Work request: Filter the data below, keeping only lines that contain "straight".

***** Exercise materials *****

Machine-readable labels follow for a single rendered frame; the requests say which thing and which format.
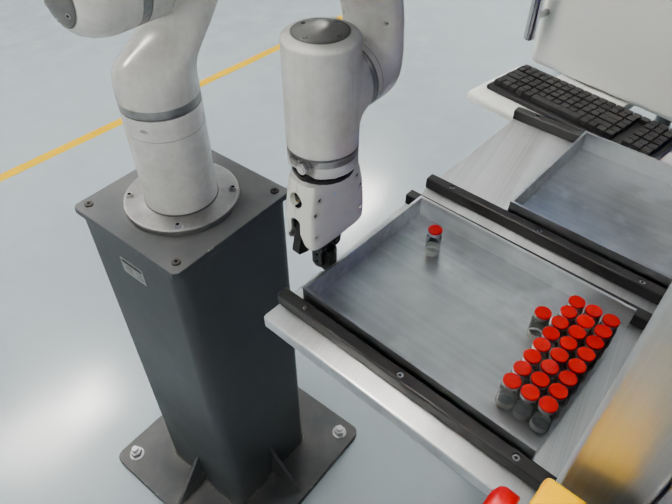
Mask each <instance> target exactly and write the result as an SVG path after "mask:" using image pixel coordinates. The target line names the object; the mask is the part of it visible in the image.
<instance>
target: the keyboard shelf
mask: <svg viewBox="0 0 672 504"><path fill-rule="evenodd" d="M519 67H521V66H518V67H516V68H514V69H512V70H510V71H508V72H506V73H509V72H512V71H513V70H515V69H516V70H517V68H519ZM506 73H504V74H502V75H500V76H498V77H501V76H503V75H506ZM498 77H496V78H498ZM496 78H494V79H492V80H490V81H488V82H486V83H484V84H482V85H480V86H478V87H476V88H474V89H472V90H470V91H469V92H468V94H467V99H468V100H470V101H472V102H474V103H476V104H478V105H480V106H482V107H484V108H486V109H488V110H490V111H491V112H493V113H495V114H497V115H499V116H501V117H503V118H505V119H507V120H509V121H512V120H513V115H514V111H515V109H517V108H518V107H521V108H524V109H526V110H529V111H532V110H530V109H528V108H526V107H524V106H522V105H520V104H518V103H516V102H514V101H512V100H510V99H508V98H506V97H504V96H502V95H500V94H498V93H496V92H494V91H491V90H489V89H488V88H487V84H488V83H491V82H493V81H495V79H496ZM557 78H559V79H561V81H562V80H564V81H566V82H568V83H569V84H573V85H575V86H576V87H579V88H582V89H584V91H585V90H586V91H588V92H591V93H592V94H595V95H597V96H600V98H601V97H602V98H604V99H606V100H608V102H609V101H611V102H613V103H615V104H616V106H617V105H620V106H622V107H625V109H630V108H632V107H633V106H634V105H632V104H630V103H628V102H626V101H623V100H621V99H619V98H616V97H614V96H612V95H610V94H607V93H605V92H603V91H600V90H598V89H596V88H594V87H591V86H589V85H587V84H584V83H582V82H580V81H578V80H575V79H573V78H571V77H568V76H566V75H564V74H561V75H559V76H557ZM625 109H624V110H625ZM532 112H534V111H532ZM534 113H536V112H534ZM658 160H661V161H664V162H666V163H669V164H671V165H672V149H671V150H670V151H668V152H667V153H665V154H664V155H663V156H661V157H660V158H659V159H658Z"/></svg>
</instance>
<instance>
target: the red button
mask: <svg viewBox="0 0 672 504"><path fill-rule="evenodd" d="M519 501H520V496H518V495H517V494H516V493H514V492H513V491H512V490H510V489H509V488H508V487H505V486H499V487H497V488H495V489H493V490H492V491H491V492H490V493H489V495H488V496H487V498H486V499H485V501H484V502H483V504H518V503H519Z"/></svg>
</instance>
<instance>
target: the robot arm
mask: <svg viewBox="0 0 672 504"><path fill-rule="evenodd" d="M217 1H218V0H44V4H45V6H46V7H47V8H48V9H49V11H50V12H51V14H52V15H53V17H54V18H55V19H56V20H57V21H58V23H60V24H61V25H62V26H63V27H64V28H66V29H67V30H68V31H70V32H72V33H74V34H76V35H78V36H81V37H86V38H95V39H98V38H105V37H112V36H115V35H118V34H121V33H123V32H126V31H128V30H131V29H133V28H136V29H135V31H134V32H133V34H132V36H131V37H130V39H129V40H128V42H127V43H126V45H125V46H124V47H123V49H122V50H121V52H120V53H119V55H118V56H117V58H116V60H115V62H114V64H113V66H112V69H111V81H112V86H113V90H114V94H115V98H116V102H117V105H118V108H119V112H120V115H121V119H122V122H123V126H124V129H125V133H126V136H127V139H128V143H129V146H130V150H131V153H132V157H133V160H134V164H135V167H136V171H137V174H138V178H137V179H136V180H135V181H133V182H132V184H131V185H130V186H129V188H128V189H127V191H126V193H125V196H124V200H123V202H124V209H125V212H126V215H127V217H128V219H129V220H130V221H131V223H133V224H134V225H135V226H136V227H138V228H140V229H141V230H143V231H146V232H149V233H152V234H156V235H162V236H182V235H188V234H194V233H197V232H201V231H204V230H206V229H209V228H211V227H213V226H215V225H217V224H218V223H220V222H221V221H223V220H224V219H225V218H227V217H228V216H229V215H230V214H231V213H232V211H233V210H234V209H235V207H236V205H237V204H238V201H239V197H240V190H239V185H238V181H237V179H236V178H235V176H234V175H233V174H232V173H231V172H230V171H229V170H227V169H226V168H224V167H222V166H220V165H218V164H215V163H213V157H212V151H211V145H210V140H209V134H208V128H207V123H206V117H205V111H204V106H203V100H202V95H201V89H200V83H199V77H198V70H197V58H198V54H199V50H200V47H201V45H202V42H203V40H204V37H205V35H206V32H207V30H208V27H209V25H210V22H211V19H212V17H213V14H214V11H215V8H216V5H217ZM340 4H341V10H342V18H343V20H342V19H338V18H332V17H311V18H305V19H301V20H298V21H295V22H293V23H291V24H289V25H288V26H287V27H285V28H284V29H283V31H282V32H281V34H280V54H281V70H282V85H283V100H284V115H285V131H286V144H287V160H288V164H290V165H291V166H292V171H291V172H290V174H289V180H288V188H287V200H286V219H287V229H288V234H289V236H290V237H293V236H294V241H293V247H292V250H293V251H295V252H296V253H298V254H302V253H305V252H307V251H309V249H310V250H312V261H313V262H314V264H315V265H316V266H318V267H321V268H322V269H324V270H326V269H327V268H328V267H330V266H331V265H332V264H333V263H335V262H336V261H337V246H336V244H338V243H339V241H340V238H341V233H343V232H344V231H345V230H346V229H348V228H349V227H350V226H352V225H353V224H354V223H355V222H356V221H357V220H358V219H359V218H360V217H361V215H362V209H363V187H362V176H361V169H360V164H359V161H358V158H359V132H360V122H361V118H362V116H363V113H364V112H365V110H366V109H367V107H368V106H369V105H371V104H372V103H374V102H375V101H377V100H378V99H380V98H381V97H383V96H384V95H385V94H387V93H388V92H389V91H390V90H391V89H392V88H393V87H394V85H395V84H396V82H397V80H398V78H399V75H400V72H401V68H402V62H403V52H404V30H405V14H404V0H340Z"/></svg>
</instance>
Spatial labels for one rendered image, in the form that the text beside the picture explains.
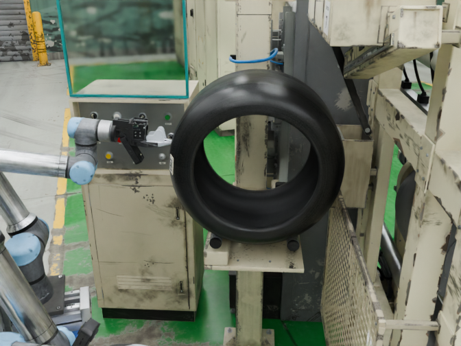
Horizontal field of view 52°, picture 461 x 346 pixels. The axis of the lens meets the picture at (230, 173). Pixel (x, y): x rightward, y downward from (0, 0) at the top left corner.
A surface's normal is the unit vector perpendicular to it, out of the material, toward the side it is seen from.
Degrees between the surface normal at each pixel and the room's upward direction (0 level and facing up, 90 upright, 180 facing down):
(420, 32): 72
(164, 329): 0
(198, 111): 57
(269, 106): 80
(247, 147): 90
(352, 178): 90
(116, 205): 90
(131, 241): 90
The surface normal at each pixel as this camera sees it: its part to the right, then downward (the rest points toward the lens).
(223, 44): 0.28, 0.39
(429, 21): -0.06, 0.10
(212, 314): 0.00, -0.91
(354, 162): -0.06, 0.40
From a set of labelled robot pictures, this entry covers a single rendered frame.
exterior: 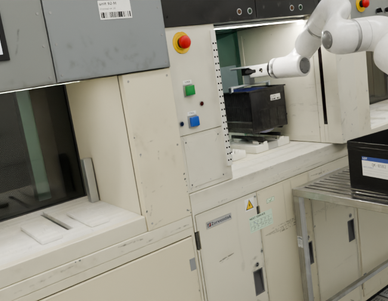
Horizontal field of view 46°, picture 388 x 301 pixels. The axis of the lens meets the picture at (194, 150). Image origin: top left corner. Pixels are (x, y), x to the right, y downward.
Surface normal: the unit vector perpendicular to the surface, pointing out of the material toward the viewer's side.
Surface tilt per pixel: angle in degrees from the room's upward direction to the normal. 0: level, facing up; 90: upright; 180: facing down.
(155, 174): 90
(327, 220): 90
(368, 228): 90
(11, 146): 90
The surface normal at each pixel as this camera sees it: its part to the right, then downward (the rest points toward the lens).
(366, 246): 0.60, 0.07
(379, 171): -0.86, 0.21
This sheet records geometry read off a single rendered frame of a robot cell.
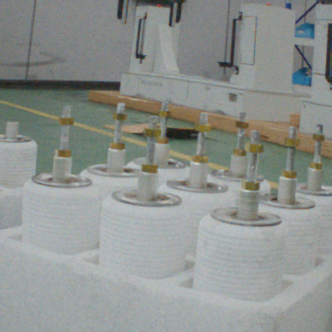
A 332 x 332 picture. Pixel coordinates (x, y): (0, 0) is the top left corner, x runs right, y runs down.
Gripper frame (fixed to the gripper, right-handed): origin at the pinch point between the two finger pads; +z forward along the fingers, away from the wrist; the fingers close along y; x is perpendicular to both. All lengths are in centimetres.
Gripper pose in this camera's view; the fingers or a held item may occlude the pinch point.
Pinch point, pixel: (148, 16)
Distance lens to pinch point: 104.0
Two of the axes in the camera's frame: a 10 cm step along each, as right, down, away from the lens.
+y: -9.9, -0.5, -1.5
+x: 1.3, 3.0, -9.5
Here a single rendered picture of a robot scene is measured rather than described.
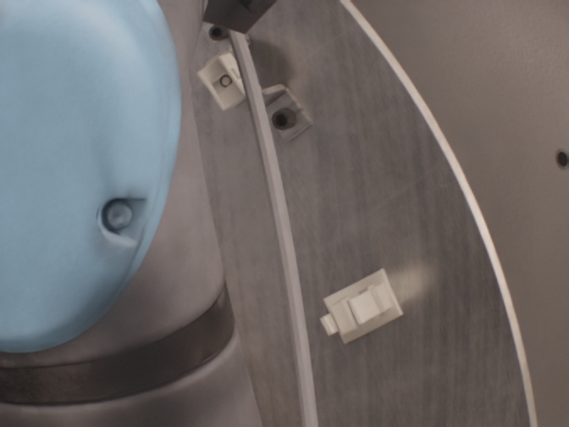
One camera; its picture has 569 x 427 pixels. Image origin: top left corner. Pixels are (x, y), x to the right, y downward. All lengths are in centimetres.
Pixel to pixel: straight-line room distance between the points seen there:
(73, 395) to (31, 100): 7
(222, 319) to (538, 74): 29
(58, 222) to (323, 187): 37
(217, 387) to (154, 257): 3
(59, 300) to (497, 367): 36
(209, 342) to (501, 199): 31
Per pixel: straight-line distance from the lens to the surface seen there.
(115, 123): 67
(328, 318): 104
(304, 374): 102
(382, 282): 104
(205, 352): 72
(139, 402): 71
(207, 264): 72
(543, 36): 99
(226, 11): 95
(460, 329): 103
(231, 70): 102
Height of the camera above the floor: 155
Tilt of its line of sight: 10 degrees down
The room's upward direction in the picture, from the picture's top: 6 degrees counter-clockwise
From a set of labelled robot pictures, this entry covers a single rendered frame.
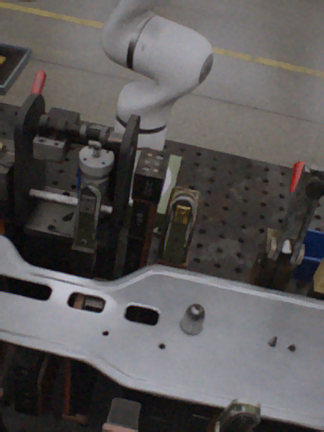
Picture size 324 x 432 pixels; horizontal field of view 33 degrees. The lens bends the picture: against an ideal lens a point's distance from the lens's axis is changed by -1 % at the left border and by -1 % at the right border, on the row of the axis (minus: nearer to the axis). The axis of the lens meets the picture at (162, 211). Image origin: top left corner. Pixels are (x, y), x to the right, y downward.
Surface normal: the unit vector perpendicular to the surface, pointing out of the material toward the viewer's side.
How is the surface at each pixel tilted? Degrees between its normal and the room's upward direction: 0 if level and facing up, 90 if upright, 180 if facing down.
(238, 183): 0
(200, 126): 0
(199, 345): 0
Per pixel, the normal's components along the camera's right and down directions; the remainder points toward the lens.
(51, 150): -0.17, 0.69
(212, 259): 0.14, -0.70
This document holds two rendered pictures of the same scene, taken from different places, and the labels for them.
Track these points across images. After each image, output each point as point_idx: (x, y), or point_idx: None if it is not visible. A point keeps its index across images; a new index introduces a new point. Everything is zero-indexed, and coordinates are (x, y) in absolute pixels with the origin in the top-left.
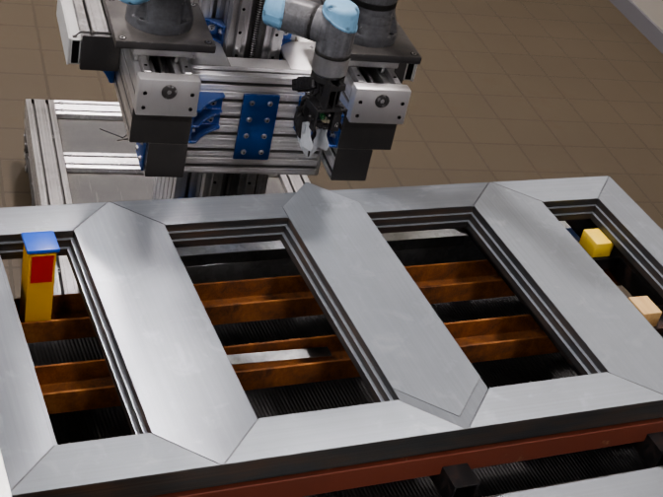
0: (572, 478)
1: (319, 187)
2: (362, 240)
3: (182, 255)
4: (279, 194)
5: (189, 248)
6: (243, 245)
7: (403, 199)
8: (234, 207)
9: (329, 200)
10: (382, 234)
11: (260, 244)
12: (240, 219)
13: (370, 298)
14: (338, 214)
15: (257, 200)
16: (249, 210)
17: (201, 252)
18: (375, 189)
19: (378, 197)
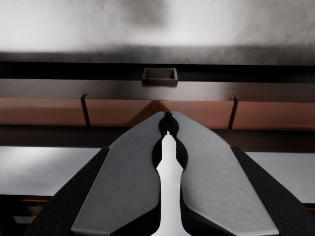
0: None
1: (175, 143)
2: (180, 235)
3: (21, 61)
4: (89, 151)
5: (30, 48)
6: (100, 49)
7: (314, 183)
8: (5, 172)
9: (175, 174)
10: (303, 49)
11: (124, 50)
12: (17, 193)
13: None
14: (174, 200)
15: (46, 161)
16: (30, 180)
17: (46, 58)
18: (288, 157)
19: (273, 175)
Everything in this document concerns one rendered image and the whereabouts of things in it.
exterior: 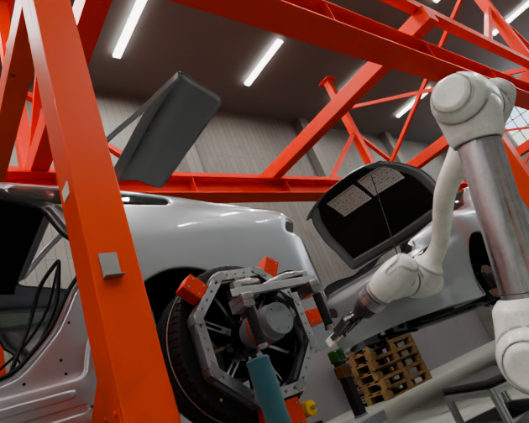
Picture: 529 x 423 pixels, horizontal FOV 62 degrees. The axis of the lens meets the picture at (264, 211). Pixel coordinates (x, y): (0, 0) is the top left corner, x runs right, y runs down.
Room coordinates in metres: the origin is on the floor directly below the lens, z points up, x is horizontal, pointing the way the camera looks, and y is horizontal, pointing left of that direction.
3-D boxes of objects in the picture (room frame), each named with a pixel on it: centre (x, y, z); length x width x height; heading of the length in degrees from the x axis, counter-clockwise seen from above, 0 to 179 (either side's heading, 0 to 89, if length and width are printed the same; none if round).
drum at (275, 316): (1.78, 0.17, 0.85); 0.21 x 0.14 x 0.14; 44
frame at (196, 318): (1.83, 0.21, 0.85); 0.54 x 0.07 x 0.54; 134
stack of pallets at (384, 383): (8.11, -0.85, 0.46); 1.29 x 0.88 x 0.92; 135
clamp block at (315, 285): (1.80, -0.05, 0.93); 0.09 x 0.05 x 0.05; 44
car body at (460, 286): (6.01, -2.32, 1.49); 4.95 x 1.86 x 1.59; 134
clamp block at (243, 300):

*****

Exercise response:
Pixel to pixel: straight-line room distance between the points seen there:
Per pixel: straight-line distance from the lens to the surface seen there.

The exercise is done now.